Quellenleitfaden für die Opferrechtshilfe der National Crime Victims

Die Zeit war 3:18 Uhr am 30. Mai – nautische Dämmerung, als die schwächsten Sterne vom Himmel verschwanden.

Ein Hyundai fuhr mit dem 34-jährigen Fahrer Grant Nelson am Steuer vorbei. Wasni kletterte in den Sitz hinter ihm, und zwei Minuten später beugte sie sich vor und stieß die Machete und das Messer in die rechte Seite seines Armes, seines Torsos, seines Kopfes und seiner Brust.

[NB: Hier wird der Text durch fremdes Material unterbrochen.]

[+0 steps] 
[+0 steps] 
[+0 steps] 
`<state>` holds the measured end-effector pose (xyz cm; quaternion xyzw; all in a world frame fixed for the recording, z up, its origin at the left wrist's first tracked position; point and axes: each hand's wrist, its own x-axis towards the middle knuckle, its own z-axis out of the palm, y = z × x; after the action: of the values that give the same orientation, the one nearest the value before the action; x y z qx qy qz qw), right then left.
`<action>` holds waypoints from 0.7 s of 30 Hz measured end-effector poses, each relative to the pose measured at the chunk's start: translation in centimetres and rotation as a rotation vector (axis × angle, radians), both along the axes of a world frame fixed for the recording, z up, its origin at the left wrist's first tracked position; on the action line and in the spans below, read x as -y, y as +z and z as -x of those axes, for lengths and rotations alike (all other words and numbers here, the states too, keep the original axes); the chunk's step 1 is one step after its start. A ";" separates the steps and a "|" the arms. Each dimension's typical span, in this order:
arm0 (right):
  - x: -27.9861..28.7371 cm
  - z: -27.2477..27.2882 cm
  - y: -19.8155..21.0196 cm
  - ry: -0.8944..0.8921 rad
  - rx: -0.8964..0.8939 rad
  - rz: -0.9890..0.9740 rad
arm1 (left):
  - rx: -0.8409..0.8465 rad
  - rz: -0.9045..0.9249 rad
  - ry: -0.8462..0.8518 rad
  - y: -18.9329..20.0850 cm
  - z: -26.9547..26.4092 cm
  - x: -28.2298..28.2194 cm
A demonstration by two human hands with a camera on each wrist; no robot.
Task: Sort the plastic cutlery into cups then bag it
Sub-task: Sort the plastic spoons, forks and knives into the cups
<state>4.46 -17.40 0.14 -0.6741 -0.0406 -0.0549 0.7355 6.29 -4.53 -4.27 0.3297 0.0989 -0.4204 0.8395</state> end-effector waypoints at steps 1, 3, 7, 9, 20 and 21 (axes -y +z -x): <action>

Schockiert fuhr Nelson mit dem Wagen in eine Zufahrt zur Wohnanlage und kletterte hinaus. Er rannte in die Eingangshalle des Gebäudes und knallte an Türen und schrie: “Hilf mir, hilf mir, ich werde sterben!” Als die Polizei ankam, folgten sie einer Blutspur zum Rasen. Dort fanden sie Nelson, der immer noch bei Bewusstsein war und den Offizieren sagen konnte, dass sein Passagier ihn angegriffen hatte. Überaus blutend wurde er ins Krankenhaus gebracht, wo er an seinen Wunden starb. Die Polizei fand Nelsons Telefon mit der Uber-App immer noch offen – sein letzter Passagier wurde einfach als “Eliza” aufgeführt.

Wasni war auf den Vordersitz von Nelsons Wagen geklettert und hatte versucht, zu entkommen, aber nachdem sie eine kurze Strecke gefahren war, hatte sie einen Median getroffen und war zu Fuß gegangen. Als die Polizei sie fand, war sie einen Häuserblock entfernt und kauerte hinter einer Klimaanlage vor einem Bürokomplex. Nur noch BH und Leggings tragend, hielt Wasni noch immer das blutige Messer und die Machete, das blutbefleckte Cubs-Shirt nicht weit entfernt. Sie hat die Offiziere nicht anerkannt. Als sie verlangten, dass sie die Waffen fallen ließ, ignorierte sie sie. Sie mussten sie mit einem Elektroschocker treffen, um sie in Gewahrsam zu nehmen.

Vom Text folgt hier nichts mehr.